(Records from a dataset)
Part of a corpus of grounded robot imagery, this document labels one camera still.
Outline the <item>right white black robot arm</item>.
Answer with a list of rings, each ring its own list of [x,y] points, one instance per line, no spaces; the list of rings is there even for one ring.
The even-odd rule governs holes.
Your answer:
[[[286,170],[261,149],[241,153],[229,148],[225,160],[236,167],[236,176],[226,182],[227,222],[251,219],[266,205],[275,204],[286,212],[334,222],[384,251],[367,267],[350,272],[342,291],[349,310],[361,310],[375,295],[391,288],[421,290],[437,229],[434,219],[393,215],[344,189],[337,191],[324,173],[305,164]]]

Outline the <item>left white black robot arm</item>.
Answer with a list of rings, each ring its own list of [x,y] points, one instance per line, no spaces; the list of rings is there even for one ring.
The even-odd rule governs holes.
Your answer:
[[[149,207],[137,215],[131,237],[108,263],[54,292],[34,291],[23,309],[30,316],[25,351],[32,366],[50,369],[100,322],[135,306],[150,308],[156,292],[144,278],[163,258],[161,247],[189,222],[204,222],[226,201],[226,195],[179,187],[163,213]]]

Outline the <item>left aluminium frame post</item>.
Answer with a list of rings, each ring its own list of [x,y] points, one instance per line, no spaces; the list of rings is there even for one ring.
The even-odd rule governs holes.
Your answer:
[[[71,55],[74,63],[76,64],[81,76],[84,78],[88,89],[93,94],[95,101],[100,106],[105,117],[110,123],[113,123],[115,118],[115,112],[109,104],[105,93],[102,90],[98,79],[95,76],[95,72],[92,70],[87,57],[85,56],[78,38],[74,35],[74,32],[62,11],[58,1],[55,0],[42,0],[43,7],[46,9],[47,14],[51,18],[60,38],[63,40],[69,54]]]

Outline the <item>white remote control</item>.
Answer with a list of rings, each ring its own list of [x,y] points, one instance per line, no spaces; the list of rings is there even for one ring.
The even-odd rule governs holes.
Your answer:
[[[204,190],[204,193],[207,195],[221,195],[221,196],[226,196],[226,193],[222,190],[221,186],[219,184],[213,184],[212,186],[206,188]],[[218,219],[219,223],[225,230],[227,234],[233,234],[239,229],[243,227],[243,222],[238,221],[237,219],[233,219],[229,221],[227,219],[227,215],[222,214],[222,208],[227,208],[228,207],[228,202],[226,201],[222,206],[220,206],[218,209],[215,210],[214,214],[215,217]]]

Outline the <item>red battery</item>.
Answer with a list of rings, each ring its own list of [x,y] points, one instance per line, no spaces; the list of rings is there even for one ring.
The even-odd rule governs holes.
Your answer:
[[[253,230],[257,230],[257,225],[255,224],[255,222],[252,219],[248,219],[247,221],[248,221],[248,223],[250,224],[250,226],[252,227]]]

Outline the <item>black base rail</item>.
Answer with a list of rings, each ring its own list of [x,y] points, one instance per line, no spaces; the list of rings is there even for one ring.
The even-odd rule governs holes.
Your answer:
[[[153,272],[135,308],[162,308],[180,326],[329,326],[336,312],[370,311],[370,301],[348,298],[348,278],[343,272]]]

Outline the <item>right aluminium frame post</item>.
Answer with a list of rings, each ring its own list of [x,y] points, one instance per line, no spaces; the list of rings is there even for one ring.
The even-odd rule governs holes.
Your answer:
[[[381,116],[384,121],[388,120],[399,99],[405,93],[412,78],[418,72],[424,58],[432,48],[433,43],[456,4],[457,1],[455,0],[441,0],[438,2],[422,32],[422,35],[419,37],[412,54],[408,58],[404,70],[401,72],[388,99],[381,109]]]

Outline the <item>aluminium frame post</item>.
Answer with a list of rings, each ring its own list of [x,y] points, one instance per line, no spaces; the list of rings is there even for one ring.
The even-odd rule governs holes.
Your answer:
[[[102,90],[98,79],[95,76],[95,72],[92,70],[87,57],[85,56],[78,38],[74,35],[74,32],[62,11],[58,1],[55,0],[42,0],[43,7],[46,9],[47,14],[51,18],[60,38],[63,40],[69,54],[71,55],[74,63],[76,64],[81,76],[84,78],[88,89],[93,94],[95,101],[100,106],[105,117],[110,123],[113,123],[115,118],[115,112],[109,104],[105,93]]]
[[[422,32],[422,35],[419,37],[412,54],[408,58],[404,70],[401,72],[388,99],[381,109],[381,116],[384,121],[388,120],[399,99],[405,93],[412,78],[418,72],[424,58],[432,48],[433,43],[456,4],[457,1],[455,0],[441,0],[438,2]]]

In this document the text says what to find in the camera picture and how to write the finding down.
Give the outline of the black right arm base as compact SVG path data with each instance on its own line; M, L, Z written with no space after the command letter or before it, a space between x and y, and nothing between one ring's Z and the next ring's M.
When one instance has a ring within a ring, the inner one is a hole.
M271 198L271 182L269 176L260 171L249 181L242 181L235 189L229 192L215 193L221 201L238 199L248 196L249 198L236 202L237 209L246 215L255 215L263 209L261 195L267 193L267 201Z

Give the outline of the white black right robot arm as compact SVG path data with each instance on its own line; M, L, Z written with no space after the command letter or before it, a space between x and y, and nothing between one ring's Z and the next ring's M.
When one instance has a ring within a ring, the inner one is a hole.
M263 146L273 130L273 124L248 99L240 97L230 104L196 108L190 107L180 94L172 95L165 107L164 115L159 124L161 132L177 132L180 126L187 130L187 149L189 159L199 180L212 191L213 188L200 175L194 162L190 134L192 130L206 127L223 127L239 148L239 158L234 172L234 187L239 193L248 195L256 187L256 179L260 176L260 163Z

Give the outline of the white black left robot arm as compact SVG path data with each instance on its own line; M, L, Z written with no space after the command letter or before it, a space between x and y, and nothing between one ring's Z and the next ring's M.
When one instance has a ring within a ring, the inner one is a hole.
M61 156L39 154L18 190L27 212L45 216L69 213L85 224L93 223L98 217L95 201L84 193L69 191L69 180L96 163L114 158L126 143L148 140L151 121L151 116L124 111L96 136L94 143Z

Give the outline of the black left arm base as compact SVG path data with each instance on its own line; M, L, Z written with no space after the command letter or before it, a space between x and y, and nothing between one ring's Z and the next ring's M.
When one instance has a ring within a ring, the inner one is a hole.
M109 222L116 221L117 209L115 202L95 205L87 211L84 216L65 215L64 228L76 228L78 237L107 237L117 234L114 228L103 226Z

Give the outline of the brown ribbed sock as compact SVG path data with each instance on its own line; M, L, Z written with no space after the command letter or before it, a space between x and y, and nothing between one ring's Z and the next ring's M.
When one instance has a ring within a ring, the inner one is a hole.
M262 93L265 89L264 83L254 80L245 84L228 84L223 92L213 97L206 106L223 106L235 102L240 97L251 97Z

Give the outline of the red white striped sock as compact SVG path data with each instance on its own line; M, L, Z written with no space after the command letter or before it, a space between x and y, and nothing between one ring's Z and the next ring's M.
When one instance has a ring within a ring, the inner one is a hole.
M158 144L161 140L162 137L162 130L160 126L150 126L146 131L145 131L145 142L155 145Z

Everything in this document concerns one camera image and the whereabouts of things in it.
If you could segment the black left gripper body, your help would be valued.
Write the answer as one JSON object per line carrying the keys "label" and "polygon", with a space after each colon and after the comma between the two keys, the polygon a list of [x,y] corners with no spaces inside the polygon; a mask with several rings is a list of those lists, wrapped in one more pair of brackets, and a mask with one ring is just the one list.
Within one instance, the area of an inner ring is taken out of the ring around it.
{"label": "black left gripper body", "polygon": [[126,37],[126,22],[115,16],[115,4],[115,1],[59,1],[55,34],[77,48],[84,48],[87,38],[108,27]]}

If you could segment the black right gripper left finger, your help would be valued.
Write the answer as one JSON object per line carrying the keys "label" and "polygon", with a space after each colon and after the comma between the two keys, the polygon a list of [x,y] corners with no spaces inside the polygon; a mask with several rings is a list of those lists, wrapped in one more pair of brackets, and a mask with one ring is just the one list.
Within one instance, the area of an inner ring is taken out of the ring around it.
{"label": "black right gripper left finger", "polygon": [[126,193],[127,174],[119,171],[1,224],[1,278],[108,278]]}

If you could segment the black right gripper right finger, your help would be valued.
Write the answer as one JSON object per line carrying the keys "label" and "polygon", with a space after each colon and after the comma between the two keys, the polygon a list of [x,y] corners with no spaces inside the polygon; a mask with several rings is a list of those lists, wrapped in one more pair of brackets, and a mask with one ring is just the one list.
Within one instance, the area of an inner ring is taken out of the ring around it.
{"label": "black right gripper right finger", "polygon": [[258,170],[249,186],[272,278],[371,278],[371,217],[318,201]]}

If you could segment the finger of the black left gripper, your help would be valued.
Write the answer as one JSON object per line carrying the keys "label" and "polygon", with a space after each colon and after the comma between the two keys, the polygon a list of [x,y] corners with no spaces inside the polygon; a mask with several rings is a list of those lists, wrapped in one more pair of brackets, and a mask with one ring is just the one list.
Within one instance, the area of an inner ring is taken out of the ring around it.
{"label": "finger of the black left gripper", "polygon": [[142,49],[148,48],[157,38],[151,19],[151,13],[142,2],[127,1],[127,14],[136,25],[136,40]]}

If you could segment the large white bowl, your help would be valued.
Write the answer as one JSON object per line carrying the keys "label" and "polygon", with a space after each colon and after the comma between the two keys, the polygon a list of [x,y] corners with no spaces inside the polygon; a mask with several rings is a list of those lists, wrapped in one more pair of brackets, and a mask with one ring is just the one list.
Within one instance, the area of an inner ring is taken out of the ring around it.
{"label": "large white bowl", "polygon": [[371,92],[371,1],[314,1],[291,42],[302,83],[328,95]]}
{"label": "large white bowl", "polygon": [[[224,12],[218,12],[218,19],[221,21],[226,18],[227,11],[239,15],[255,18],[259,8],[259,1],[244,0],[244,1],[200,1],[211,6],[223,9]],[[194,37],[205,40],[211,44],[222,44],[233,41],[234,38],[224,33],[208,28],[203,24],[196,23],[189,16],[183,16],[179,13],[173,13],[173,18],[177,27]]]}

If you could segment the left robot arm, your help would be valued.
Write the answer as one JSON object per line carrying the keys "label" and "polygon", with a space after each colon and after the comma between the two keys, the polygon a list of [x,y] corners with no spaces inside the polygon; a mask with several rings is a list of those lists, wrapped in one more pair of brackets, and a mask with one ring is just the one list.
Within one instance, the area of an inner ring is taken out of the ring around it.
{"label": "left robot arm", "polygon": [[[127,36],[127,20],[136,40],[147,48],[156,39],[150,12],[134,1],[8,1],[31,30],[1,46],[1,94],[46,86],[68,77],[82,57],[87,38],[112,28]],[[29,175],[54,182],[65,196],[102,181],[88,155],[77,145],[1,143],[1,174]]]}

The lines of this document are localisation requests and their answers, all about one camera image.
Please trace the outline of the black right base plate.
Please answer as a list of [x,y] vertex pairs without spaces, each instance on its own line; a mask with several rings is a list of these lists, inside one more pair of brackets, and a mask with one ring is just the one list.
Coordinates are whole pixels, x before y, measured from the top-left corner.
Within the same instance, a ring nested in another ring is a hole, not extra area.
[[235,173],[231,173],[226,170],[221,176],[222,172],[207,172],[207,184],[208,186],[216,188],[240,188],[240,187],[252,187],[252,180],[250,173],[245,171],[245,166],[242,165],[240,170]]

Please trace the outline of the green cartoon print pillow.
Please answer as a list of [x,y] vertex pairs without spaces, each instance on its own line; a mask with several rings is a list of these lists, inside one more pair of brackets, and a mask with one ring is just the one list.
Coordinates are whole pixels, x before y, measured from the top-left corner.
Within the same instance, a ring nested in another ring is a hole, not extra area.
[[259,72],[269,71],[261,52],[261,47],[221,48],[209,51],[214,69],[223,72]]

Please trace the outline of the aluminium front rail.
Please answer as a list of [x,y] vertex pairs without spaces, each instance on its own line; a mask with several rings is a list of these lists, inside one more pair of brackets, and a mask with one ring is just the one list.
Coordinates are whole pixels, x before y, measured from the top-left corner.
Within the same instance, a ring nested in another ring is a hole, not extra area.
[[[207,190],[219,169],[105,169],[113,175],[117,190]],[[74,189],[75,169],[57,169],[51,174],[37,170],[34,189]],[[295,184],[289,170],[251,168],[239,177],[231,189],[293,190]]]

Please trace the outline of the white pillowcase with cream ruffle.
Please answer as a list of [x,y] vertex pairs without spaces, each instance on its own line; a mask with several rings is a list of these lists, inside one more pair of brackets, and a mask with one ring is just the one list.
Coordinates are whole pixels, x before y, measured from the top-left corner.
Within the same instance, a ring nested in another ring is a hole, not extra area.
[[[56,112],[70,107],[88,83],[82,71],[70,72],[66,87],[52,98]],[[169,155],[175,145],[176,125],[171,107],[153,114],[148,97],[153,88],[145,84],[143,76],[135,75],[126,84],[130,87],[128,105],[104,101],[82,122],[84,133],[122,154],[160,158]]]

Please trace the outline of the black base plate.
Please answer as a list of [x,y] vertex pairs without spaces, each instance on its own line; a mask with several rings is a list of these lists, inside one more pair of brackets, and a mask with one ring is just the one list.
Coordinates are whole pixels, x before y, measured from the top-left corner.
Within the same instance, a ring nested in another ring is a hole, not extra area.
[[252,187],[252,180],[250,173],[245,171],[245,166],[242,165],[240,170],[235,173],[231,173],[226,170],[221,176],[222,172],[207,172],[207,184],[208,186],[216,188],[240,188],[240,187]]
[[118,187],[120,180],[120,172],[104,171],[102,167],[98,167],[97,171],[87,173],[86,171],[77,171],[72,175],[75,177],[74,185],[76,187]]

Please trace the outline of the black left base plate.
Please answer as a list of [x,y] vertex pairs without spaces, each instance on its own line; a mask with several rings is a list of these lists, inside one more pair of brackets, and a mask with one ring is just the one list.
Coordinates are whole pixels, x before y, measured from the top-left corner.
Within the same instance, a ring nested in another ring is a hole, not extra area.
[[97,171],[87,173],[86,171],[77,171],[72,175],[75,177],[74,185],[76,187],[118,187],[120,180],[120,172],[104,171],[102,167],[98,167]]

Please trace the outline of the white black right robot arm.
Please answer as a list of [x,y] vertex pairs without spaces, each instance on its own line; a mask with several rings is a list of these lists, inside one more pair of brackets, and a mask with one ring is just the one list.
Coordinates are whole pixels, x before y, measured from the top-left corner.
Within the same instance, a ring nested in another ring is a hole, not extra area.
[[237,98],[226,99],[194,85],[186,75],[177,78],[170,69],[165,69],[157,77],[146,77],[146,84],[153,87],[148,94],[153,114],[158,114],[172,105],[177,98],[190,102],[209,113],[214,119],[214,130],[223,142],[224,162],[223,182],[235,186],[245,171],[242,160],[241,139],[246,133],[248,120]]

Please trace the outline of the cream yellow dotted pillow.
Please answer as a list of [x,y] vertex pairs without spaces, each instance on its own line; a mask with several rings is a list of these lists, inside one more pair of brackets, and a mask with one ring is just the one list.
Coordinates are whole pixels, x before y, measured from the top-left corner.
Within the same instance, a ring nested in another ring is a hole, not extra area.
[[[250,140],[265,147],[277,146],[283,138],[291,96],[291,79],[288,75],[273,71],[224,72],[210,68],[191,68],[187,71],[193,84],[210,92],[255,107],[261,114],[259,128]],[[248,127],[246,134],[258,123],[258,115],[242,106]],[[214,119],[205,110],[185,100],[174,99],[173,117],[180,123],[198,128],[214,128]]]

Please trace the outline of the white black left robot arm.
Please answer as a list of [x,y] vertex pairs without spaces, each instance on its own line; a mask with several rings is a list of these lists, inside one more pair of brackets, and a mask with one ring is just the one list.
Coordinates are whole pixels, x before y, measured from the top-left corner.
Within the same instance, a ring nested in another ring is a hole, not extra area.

**Exercise**
From the line holding "Outline the <item>right aluminium" to the line holding "Give the outline of the white black right", inclusive, restate each line above exactly as written.

**Answer**
Outline the <item>right aluminium frame post</item>.
Answer with a list of rings, each ring its own list of [x,y] points, one instance per line, no spaces; the list of rings is there even for one ring.
The even-odd rule governs holes.
Your answer:
[[[381,116],[384,121],[388,120],[399,99],[405,93],[412,78],[418,72],[424,58],[432,48],[433,43],[456,4],[457,1],[455,0],[441,0],[438,2],[422,32],[422,35],[419,37],[412,54],[408,58],[404,70],[401,72],[388,99],[381,109]]]

Outline the <item>aluminium frame post</item>.
Answer with a list of rings, each ring its own list of [x,y] points, one instance per line, no spaces; the list of rings is there even for one ring.
The even-odd rule governs holes.
Your answer:
[[[102,90],[98,79],[95,76],[95,72],[92,70],[87,57],[85,56],[78,38],[74,35],[74,32],[62,11],[58,1],[55,0],[42,0],[43,7],[46,9],[47,14],[51,18],[60,38],[63,40],[69,54],[71,55],[74,63],[76,64],[81,76],[84,78],[88,89],[93,94],[95,101],[100,106],[105,117],[110,123],[113,123],[115,118],[115,112],[109,104],[105,93]]]
[[[422,32],[422,35],[419,37],[412,54],[408,58],[404,70],[401,72],[388,99],[381,109],[381,116],[384,121],[388,120],[399,99],[405,93],[412,78],[418,72],[424,58],[432,48],[433,43],[456,4],[457,1],[455,0],[441,0],[438,2]]]

In this document the text says what to find in the camera picture and how to write the finding down.
Give the outline of the black right arm base as compact SVG path data with each instance on its own line; M, L, Z written with no space after the command letter or before it, a space between x and y, and nothing between one ring's Z and the next ring's M.
When one instance has a ring within a ring, the inner one is a hole.
M271 198L271 182L269 176L260 171L249 181L242 181L235 189L229 192L215 193L221 201L238 199L248 196L249 198L236 202L237 209L246 215L255 215L263 209L261 195L267 193L267 201Z

Give the outline of the white black right robot arm as compact SVG path data with each instance on its own line; M, L, Z written with no space after the command letter or before it, a space between x and y, and nothing between one ring's Z and the next ring's M.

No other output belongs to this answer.